Exercise instructions:
Although the data below contains pictures, output only the lines between those holding "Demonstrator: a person" and "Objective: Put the", inclusive, exactly and without those pictures.
....................
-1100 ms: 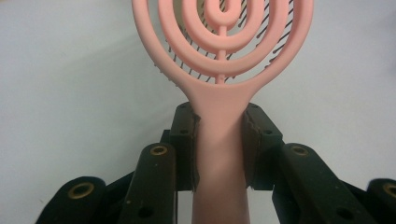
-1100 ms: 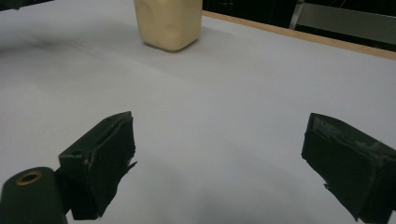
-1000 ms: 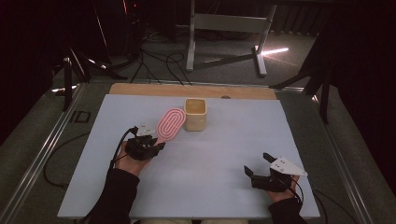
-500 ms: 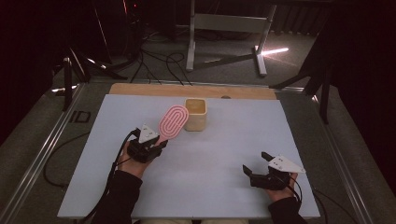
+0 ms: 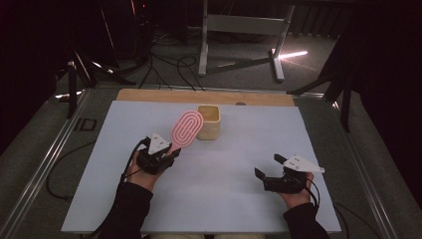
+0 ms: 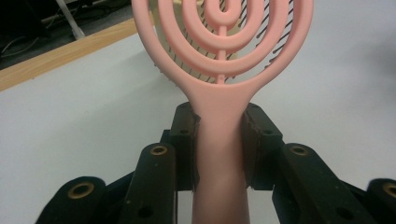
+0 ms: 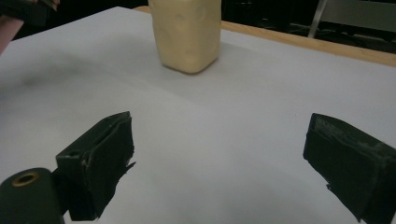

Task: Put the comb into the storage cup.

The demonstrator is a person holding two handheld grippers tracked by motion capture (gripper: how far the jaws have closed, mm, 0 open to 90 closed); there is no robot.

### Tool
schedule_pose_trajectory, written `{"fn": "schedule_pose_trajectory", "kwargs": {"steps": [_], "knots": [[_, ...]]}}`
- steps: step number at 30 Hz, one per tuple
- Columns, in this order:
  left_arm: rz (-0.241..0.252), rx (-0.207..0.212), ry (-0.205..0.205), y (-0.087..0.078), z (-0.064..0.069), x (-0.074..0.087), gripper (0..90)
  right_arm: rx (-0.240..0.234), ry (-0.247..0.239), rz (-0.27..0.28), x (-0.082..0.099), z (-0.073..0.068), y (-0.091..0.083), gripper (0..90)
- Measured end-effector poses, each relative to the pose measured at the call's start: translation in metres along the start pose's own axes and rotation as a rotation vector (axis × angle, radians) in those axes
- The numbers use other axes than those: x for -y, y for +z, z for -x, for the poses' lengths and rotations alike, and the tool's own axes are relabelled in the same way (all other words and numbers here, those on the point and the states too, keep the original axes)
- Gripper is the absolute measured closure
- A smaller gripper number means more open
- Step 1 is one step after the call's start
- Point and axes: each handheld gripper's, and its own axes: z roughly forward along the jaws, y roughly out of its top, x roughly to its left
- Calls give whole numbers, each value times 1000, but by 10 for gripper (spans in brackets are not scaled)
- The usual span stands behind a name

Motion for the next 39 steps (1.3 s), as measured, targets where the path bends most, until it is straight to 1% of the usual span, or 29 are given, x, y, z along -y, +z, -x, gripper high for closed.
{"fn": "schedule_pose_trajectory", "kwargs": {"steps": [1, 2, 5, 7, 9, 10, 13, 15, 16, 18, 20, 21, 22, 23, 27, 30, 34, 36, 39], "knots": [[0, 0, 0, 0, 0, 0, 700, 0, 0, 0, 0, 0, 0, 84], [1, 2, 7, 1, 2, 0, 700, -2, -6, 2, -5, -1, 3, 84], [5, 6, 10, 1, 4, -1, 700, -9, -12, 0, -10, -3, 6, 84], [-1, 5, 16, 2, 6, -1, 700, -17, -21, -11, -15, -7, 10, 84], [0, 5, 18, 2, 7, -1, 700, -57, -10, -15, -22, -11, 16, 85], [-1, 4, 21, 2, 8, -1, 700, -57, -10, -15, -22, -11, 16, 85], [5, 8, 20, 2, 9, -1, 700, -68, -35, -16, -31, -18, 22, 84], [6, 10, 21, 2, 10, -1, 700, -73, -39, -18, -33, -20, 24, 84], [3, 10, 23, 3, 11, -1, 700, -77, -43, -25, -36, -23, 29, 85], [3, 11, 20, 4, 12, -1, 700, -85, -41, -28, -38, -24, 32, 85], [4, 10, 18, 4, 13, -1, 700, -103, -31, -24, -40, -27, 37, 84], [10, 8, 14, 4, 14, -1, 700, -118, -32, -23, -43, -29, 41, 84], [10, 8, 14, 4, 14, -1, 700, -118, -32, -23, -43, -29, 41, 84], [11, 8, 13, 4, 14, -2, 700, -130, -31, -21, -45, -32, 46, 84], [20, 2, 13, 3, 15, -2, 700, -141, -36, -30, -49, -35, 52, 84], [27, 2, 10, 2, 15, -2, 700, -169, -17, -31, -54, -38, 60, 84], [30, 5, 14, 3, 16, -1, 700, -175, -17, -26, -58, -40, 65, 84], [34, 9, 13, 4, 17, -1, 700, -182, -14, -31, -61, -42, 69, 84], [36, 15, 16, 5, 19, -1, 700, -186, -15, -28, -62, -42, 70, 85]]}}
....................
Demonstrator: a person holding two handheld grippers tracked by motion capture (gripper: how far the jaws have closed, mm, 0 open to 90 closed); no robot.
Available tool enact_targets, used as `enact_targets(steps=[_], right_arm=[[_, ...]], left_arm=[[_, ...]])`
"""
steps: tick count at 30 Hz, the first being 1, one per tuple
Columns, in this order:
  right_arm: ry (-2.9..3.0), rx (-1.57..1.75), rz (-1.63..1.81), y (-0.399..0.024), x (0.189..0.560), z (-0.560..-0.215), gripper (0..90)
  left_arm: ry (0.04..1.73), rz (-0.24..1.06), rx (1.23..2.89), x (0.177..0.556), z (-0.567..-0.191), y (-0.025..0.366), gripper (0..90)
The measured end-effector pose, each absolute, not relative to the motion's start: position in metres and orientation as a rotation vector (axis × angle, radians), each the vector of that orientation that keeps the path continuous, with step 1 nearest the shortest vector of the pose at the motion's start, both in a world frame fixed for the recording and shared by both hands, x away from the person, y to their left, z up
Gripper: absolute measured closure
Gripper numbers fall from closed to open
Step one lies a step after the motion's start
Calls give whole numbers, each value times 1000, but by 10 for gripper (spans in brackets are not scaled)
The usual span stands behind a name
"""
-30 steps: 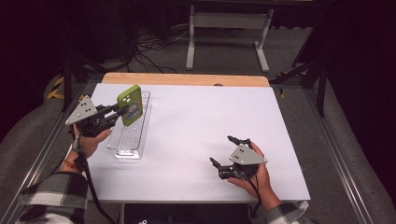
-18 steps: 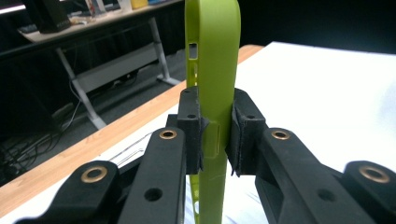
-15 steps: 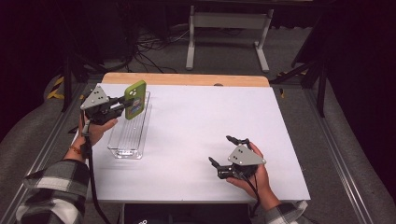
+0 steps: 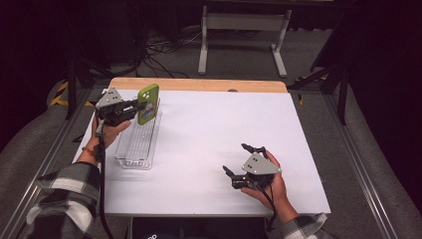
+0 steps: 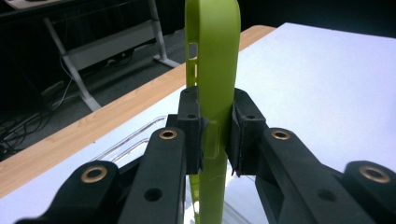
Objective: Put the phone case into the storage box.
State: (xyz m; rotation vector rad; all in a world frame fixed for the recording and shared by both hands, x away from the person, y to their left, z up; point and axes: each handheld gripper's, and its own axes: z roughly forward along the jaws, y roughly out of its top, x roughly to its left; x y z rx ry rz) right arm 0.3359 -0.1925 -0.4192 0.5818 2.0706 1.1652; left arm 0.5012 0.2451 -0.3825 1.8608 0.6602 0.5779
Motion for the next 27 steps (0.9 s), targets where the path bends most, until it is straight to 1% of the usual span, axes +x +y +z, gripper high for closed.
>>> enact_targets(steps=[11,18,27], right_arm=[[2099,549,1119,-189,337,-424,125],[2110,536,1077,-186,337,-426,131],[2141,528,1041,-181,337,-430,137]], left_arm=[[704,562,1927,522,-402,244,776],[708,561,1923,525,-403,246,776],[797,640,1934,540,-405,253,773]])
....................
Solution for this exercise:
Demonstrator: a person holding two handheld grippers tracked by motion capture (gripper: how far the jaws have closed, mm, 0 open to 90 closed); no robot.
Available tool enact_targets, used as `enact_targets(steps=[_], right_arm=[[_, ...]], left_arm=[[_, ...]])`
"""
steps: tick count at 30 Hz, the first being 1, one per tuple
Columns, in this order:
  right_arm: ry (-2.9..3.0), rx (-1.57..1.75), rz (-1.63..1.81), y (-0.399..0.024), x (0.189..0.560), z (-0.560..-0.215), gripper (0..90)
  left_arm: ry (0.04..1.73), rz (-0.24..1.06), rx (1.23..2.89), x (0.177..0.556), z (-0.567..-0.191), y (-0.025..0.366), gripper (0..90)
The measured end-effector pose, each absolute, not relative to the motion's start: position in metres and orientation as a rotation vector (axis × angle, radians), each the vector of that orientation that keeps the path continuous, with step 1 nearest the shortest vector of the pose at the motion's start, both in a world frame fixed for the recording and shared by both hands, x away from the person, y to their left, z up
Gripper: absolute measured closure
Gripper numbers fall from closed to open
Step one lies a step after the motion's start
Calls give whole numbers, each value times 1000, but by 10 for gripper (spans in brackets are not scaled)
The usual span stands behind a name
"""
-30 steps: 
-18 steps: 
-15 steps: 
+0 steps: 
+0 steps: 
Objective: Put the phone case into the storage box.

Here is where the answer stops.